- _What the exercise asks_:
In the listing that follows, how many lines include the word "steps"? Only the number is wanted.

|---|

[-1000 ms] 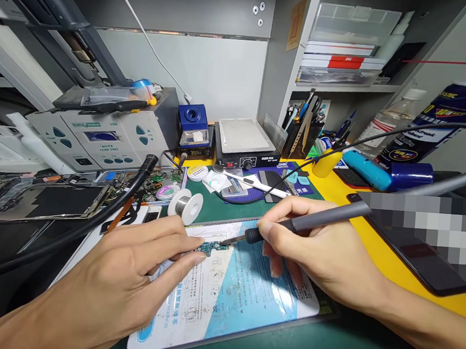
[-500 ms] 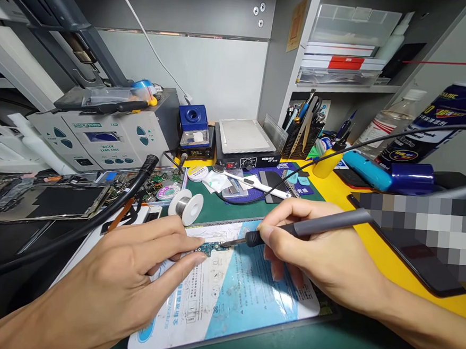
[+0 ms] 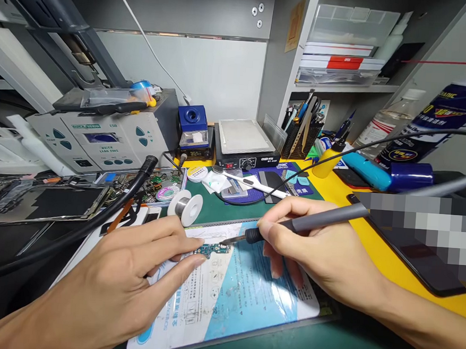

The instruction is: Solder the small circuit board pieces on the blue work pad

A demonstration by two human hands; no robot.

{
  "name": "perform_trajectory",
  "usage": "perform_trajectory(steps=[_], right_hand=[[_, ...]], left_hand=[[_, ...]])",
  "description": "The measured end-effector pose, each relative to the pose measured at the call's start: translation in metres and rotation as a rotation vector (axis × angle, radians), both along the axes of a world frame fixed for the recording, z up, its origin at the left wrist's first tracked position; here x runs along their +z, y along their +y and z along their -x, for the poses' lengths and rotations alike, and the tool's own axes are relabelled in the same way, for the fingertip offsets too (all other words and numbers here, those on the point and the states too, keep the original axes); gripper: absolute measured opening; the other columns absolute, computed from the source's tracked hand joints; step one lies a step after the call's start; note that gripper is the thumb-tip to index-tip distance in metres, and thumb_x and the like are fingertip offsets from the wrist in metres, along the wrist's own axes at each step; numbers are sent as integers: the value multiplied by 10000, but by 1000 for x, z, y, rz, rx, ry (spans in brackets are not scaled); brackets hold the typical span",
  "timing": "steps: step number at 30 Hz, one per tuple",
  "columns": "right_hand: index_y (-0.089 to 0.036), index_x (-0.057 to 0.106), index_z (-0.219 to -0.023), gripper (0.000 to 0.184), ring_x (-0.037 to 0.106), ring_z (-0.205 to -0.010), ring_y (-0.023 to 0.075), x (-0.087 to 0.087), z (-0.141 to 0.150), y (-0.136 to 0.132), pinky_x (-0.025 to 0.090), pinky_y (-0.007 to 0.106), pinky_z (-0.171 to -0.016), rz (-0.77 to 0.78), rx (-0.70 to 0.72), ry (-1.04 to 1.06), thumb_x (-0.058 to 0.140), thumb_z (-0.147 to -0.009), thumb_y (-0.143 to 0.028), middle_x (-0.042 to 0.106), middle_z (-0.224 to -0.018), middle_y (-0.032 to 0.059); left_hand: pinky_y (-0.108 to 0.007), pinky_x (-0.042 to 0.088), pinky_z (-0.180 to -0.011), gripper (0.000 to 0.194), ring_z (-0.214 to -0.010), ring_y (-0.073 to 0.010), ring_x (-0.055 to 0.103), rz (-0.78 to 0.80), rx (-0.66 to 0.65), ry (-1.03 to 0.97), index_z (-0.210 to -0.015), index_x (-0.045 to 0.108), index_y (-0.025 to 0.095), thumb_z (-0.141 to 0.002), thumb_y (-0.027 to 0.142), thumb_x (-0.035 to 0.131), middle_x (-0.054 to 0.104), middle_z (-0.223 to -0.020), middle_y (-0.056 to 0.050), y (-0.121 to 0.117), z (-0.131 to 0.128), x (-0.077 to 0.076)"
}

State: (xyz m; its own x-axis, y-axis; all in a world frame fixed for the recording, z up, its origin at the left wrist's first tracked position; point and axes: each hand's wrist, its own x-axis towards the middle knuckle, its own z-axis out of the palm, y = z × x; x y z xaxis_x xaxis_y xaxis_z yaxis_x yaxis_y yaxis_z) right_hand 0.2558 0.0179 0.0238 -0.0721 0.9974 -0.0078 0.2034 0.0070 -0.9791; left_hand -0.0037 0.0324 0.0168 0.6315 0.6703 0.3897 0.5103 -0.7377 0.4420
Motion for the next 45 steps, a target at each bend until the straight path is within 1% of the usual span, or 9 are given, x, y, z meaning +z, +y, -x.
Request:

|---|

- _Response to the exercise_:
3